Jakarta (ANTARA News) - Menteri Keuangan Bambang Brodjonegoro mengatakan kelompok bank-bank berdampak sistemik akan dievaluasi secara berkala dan diawasi khusus agar imbas negatif dari krisis ekonomi tidak menyebar dan dapat diantisipasi.
"Daftar kelompok bank berdampak sistemik bisa berubah, yang penting penetapannya harus dalam kondisi normal. Tidak boleh ada tambahan bank dalam masa krisis," kata Menkeu Bambang Brodjonegoro dalam rapat membahas Rancangan UU Jaring Pegaman Sistem Keuangan (JPSK) dengan Dewan Perwakilan Daerah di Jakarta, Senin.
Penetapan kelompok bank berdampak sistemik (systemically important bank/SIB) akan diatur dalam Undang-undang JPSK. Kriteria bank SIB tersebut berada di bawah ranah Otoritas Jasa Keuangan.
Sesuai ketentuan RUU JPSK, pemerintah akan membentuk Komite Stabilitas Sistem Keuangan (KSSK) beranggotakan Menteri Keuangan sebagai koordinator, Gubernur Bank Indonesia sebagai anggota, Ketua Dewan Komisioner Otoritas Jasa Keuangan (OJK) sebagai anggota, dan Ketua Dewan Komisioner Lembaga Penjamin Simpanan (LPS) sebagai anggota.
Bambang mengatakan penetapan kelompok bank SIB dilakukan KSSK dalam kondisi perekonomian normal, atau tidak dalam masa krisis. Setelah ditetapkan, kelompok bank tersebut akan dikenakan syarat kesehatan perbankan yang lebih tinggi dibanding bank lainnya.
Misalnya, dari segi rasio kecukupan modal (capital adequancy ratio/CAR), bank SIB harus memiliki rasio yang lebih tinggi. Besaran iuran yang akan dibebankan kepada bank SIB juga, kata dia akan lebih besar dibanding bank lain.
"Kami akan terapkan pengawasan khusus karena kami tidak ingin bank SIB ini hancur.
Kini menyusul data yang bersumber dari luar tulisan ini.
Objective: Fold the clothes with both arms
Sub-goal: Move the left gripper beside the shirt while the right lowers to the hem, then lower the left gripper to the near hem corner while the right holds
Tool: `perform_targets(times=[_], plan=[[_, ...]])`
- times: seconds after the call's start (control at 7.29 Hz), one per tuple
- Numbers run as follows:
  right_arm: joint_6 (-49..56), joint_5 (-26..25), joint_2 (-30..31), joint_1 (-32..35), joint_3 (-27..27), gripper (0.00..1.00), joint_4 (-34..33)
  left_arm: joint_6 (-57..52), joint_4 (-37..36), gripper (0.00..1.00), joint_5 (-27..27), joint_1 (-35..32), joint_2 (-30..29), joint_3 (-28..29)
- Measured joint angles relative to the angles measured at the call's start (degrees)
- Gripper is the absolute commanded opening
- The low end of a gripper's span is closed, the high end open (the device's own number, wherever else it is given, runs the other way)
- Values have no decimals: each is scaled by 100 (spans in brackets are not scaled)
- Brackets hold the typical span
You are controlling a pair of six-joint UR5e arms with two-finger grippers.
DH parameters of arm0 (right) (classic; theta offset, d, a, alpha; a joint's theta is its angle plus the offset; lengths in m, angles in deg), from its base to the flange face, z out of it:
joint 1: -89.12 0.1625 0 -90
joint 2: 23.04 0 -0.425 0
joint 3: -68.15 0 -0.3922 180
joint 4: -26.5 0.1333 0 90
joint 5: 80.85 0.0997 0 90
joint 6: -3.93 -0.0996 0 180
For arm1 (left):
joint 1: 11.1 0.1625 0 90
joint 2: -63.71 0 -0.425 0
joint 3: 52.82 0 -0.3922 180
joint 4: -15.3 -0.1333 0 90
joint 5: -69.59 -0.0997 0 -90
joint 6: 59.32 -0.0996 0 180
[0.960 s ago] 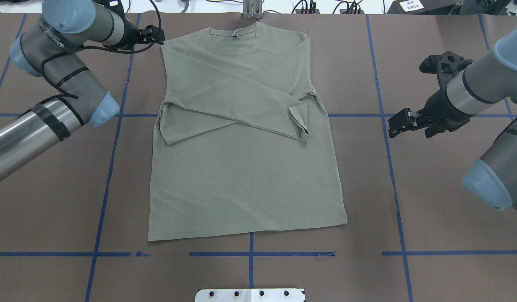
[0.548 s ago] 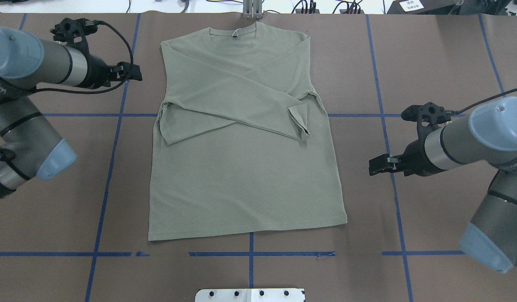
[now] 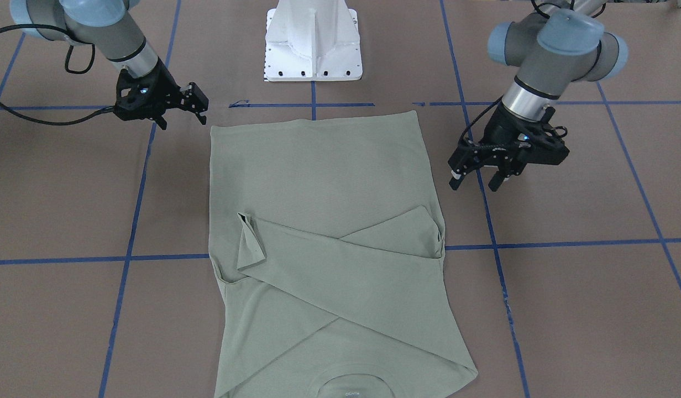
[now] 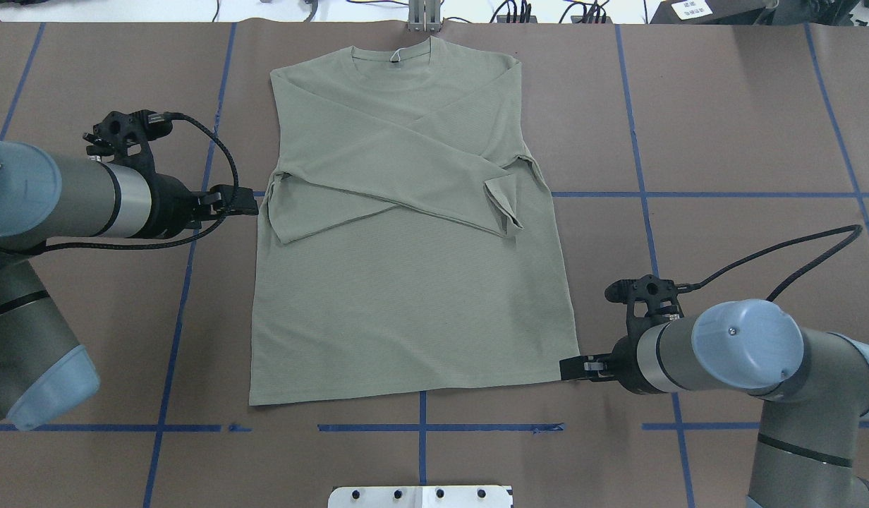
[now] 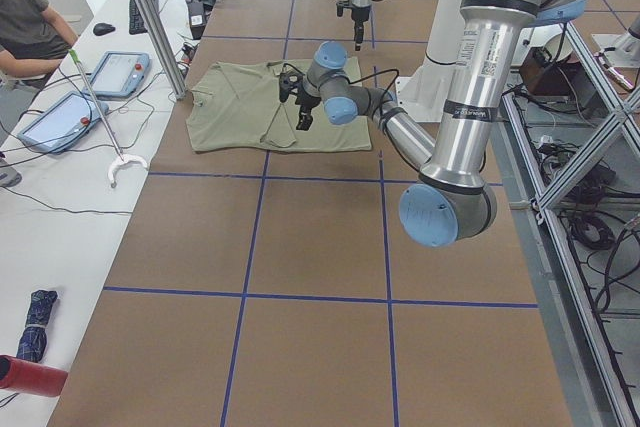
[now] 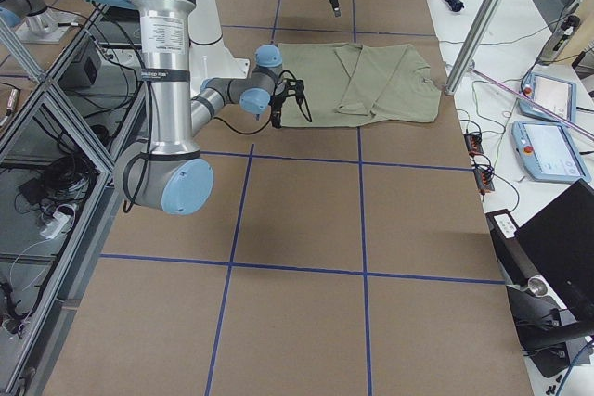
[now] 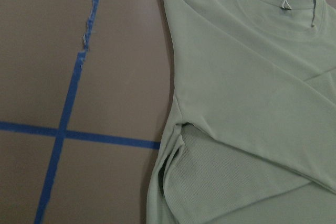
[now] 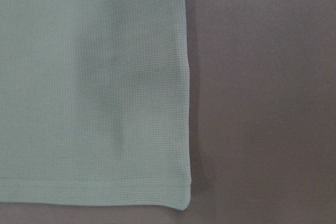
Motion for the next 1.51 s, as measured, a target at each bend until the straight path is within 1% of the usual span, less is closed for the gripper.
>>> perform_targets(times=[0.41,0.69,0.96,1.1,1.37,1.51], plan=[[5,-117,-276,-167,430,96,-12,38,-109,100,-51,64,-2,-87],[50,-211,-310,-142,527,96,-13,39,-113,100,-58,68,0,-94],[69,-268,-478,-103,657,92,-112,42,-113,100,-103,68,6,-95],[71,-273,-593,-88,698,88,-234,45,-113,100,-139,68,11,-95],[71,-274,-671,-60,710,74,-338,48,-115,100,-162,71,12,-96],[67,-273,-672,-55,710,70,-350,48,-117,100,-164,74,11,-96]])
Katakan ada satu SIB kesulitan, maka tugas KSSK jaga agar bank ini tidak hancur, bisa dengan pinjaman jangka pendek, atau pinjaman likuiditas khusus. dan selanjutnya bisa masuk ke bantuan lainnya," ujarnya.
Bambang mengatakan bank yang masuk dalam kategori SIB ini merupakan bank yang memiliki aset dan modal besar. Bank SIB ini juga memiliki keterkaitan dengan kesehatan pelaku industri jasa keuangan lainnya.
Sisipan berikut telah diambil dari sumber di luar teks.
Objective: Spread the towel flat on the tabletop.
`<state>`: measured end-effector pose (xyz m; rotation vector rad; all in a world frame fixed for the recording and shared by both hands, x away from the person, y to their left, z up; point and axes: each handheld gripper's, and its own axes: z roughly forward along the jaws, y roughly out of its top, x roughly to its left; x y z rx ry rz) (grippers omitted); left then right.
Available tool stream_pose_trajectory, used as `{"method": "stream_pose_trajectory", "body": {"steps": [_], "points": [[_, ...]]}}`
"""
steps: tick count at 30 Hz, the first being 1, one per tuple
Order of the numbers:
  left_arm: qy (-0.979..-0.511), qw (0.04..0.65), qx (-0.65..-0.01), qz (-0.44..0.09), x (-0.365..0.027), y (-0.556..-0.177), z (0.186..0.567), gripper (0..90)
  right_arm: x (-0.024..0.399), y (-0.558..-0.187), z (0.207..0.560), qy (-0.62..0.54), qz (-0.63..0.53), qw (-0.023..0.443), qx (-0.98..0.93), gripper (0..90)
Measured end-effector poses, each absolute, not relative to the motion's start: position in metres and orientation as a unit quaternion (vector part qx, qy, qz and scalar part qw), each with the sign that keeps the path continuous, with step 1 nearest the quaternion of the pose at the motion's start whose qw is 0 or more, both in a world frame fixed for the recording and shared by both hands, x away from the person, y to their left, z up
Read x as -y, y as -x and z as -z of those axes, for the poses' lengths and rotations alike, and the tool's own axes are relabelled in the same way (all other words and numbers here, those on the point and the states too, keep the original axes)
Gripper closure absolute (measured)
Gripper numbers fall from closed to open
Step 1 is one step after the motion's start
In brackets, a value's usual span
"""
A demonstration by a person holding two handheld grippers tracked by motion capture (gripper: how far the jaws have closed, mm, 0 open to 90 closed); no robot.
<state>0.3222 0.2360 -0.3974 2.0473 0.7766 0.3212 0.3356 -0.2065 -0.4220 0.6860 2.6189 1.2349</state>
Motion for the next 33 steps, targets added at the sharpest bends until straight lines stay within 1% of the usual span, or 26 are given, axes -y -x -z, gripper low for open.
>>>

OJK, menurut dia, akan mengawasi intensif bank SIB tersebut. Aset yang dimiliki bank SIB harus jauh lebih besar dari kewajiban yang harus dibayarkan.
Dalam RUU JPSK disebutkan bank SIB harus menerapkan rencana pemulihan yang telah disusun dan disetujui OJK untuk mengatasi masalah keuangan yang dialami bank tersebut.
Jika langkah pemulihan tersebut tidak dapat mengatasi masalah likuiditas dan solvabilitas bank SIB, maka akan diambil langkah penanganan permasalahan bank oleh KSSK, dalam hal ini LPS.
"Misalnya dengan bantuan likuiditas jangka pendek, atau selanjutnya ada pinjaman likuiditas khusus," ujarnya.
Jika penanganan masih belum membuahkan hasil, terdapat juga opsi bank perantara (bridge bank) untuk pengalihan sebagian atau seluruh aset bank SIB kepada bank baru.
"Jika KSSK atau dalam hal ini LPS mengalami kesulitan likuiditas untuk menangani bank SIB, pemerintah dapat memberikan pinjaman kepada LPS," ujarnya.
Bambang menambahkan, jika bank SIB yang mengalami masalah lebih dari satu bank, maka KSSK akan mengaktifkan Badan Restrukrisasi Perbankan.
Keputusan dalam KSSK diambil secara mufakat. Dengan begitu, empat anggota akan melakukan langkah-langkah penanganan yang disetujui KSSK.
Bambang menargetkan pembahasan RUU JPSK ini dapat selesai dan disahkan pada akhir Oktober 2015.